*** Information shown ***
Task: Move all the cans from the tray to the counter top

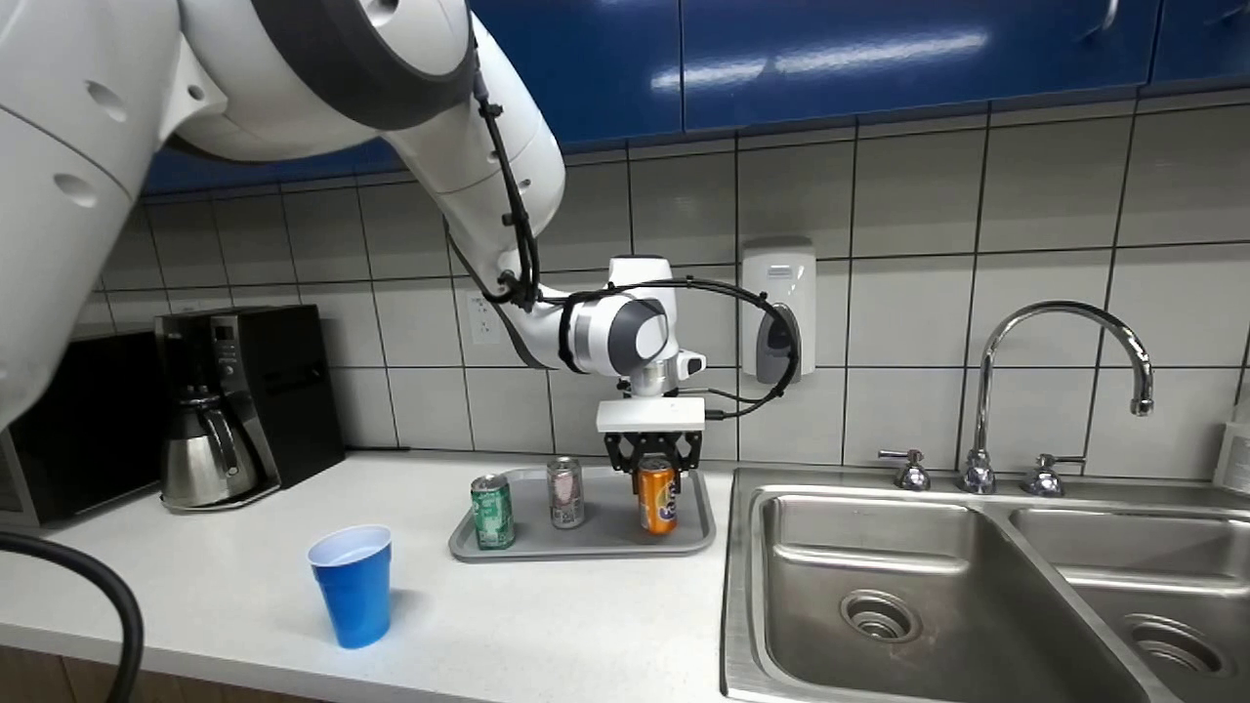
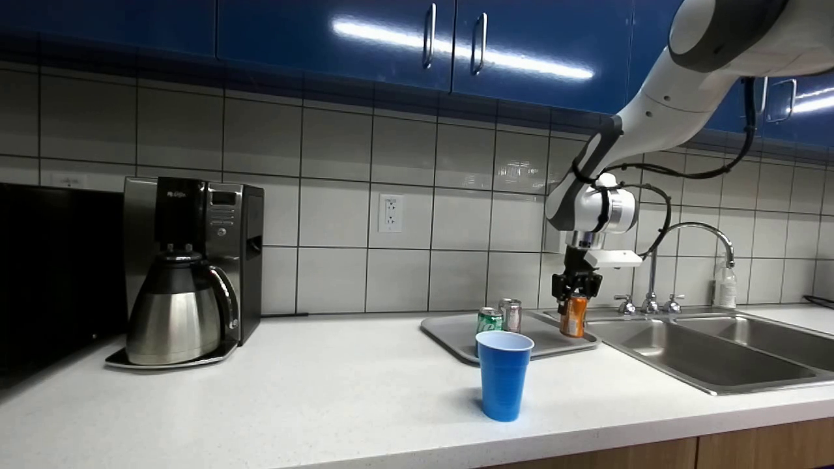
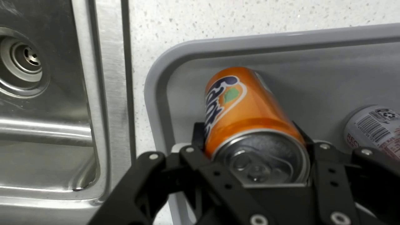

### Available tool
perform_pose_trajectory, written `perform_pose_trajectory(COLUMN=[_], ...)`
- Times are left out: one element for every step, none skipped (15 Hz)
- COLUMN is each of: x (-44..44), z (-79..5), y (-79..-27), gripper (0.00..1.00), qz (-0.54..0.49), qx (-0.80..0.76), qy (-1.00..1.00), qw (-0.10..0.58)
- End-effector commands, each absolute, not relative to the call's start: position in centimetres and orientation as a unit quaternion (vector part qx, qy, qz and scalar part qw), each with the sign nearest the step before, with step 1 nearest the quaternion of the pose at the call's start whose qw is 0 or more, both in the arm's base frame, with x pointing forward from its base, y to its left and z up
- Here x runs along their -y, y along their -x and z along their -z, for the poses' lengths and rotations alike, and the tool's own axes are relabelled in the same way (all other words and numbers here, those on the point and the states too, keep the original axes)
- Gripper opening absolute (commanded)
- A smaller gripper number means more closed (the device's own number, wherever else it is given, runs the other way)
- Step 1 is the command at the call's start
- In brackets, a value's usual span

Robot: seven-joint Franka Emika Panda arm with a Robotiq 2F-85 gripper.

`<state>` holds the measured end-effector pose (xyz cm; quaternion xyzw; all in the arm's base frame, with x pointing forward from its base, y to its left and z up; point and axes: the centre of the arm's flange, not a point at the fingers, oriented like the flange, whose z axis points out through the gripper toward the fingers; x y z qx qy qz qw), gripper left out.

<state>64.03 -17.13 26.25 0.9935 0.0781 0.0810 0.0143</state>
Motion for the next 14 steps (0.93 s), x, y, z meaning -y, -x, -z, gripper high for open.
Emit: perform_pose_trajectory(x=[17.1, 17.0, 17.0, 17.0, 17.0, 16.9, 16.9, 16.9, 16.9, 16.9, 16.8, 16.8, 16.8, 16.8], z=[-28.1, -28.1, -28.2, -28.2, -28.3, -28.3, -28.3, -28.3, -28.3, -28.4, -28.5, -28.5, -28.6, -28.5], y=[-61.4, -60.9, -60.5, -60.1, -59.6, -59.2, -58.7, -58.3, -57.8, -57.3, -56.8, -56.4, -55.9, -55.5], gripper=[0.38, 0.38, 0.38, 0.38, 0.38, 0.38, 0.38, 0.38, 0.38, 0.38, 0.38, 0.38, 0.38, 0.38], qz=[-0.092, -0.091, -0.091, -0.091, -0.09, -0.09, -0.089, -0.089, -0.089, -0.089, -0.089, -0.089, -0.088, -0.088], qx=[-0.083, -0.083, -0.083, -0.084, -0.085, -0.085, -0.086, -0.086, -0.087, -0.088, -0.088, -0.089, -0.09, -0.09], qy=[-0.992, -0.992, -0.992, -0.992, -0.992, -0.992, -0.992, -0.992, -0.992, -0.992, -0.992, -0.992, -0.992, -0.992], qw=[0.012, 0.012, 0.012, 0.012, 0.012, 0.012, 0.011, 0.011, 0.012, 0.012, 0.011, 0.011, 0.012, 0.012])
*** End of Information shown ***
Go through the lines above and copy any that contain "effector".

→ Solution to this problem
- End-effector commands, each absolute, not relative to the call's start: position in centimetres and orientation as a unit quaternion (vector part qx, qy, qz and scalar part qw), each with the sign nearest the step before, with step 1 nearest the quaternion of the pose at the call's start whose qw is 0 or more, both in the arm's base frame, with x pointing forward from its base, y to its left and z up
`<state>` holds the measured end-effector pose (xyz cm; quaternion xyzw; all in the arm's base frame, with x pointing forward from its base, y to its left and z up; point and axes: the centre of the arm's flange, not a point at the fingers, oriented like the flange, whose z axis points out through the gripper toward the fingers; x y z qx qy qz qw), gripper left out.

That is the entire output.